▶ **Collected material**
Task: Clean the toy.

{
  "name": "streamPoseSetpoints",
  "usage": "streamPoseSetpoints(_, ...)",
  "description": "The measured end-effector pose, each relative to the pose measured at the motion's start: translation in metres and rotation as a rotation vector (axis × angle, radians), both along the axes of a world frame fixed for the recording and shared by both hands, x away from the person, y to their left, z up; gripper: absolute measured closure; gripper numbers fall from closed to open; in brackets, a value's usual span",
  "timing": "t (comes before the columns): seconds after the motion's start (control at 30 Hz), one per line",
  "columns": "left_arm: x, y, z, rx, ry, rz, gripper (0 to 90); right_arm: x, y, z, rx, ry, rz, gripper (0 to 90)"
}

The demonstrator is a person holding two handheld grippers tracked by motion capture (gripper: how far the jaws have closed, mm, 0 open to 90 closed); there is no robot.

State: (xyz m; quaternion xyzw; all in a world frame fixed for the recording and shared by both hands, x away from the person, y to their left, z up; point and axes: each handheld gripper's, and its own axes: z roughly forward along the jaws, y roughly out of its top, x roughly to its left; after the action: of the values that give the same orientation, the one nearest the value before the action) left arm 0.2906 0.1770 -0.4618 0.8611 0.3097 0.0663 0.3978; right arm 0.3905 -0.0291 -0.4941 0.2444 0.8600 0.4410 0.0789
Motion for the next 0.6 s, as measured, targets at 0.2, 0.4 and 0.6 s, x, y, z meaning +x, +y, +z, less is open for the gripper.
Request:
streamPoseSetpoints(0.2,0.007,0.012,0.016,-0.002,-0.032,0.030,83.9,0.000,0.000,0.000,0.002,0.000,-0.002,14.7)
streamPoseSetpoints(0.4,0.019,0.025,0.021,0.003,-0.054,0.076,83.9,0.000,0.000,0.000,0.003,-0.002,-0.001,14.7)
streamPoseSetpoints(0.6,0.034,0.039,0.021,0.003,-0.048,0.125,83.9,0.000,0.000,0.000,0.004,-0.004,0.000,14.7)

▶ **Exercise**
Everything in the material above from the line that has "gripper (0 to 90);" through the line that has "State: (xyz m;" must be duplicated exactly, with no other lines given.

▶ **Answer**
  "columns": "left_arm: x, y, z, rx, ry, rz, gripper (0 to 90); right_arm: x, y, z, rx, ry, rz, gripper (0 to 90)"
}

The demonstrator is a person holding two handheld grippers tracked by motion capture (gripper: how far the jaws have closed, mm, 0 open to 90 closed); there is no robot.

State: (xyz m; quaternion xyzw; all in a world frame fixed for the recording and shared by both hands, x away from the person, y to their left, z up; point and axes: each handheld gripper's, and its own axes: z roughly forward along the jaws, y roughly out of its top, x roughly to its left; after the action: of the values that give the same orientation, the one nearest the value before the action) left arm 0.2906 0.1770 -0.4618 0.8611 0.3097 0.0663 0.3978; right arm 0.3905 -0.0291 -0.4941 0.2444 0.8600 0.4410 0.0789

The answer has been given, and the exercise is complete.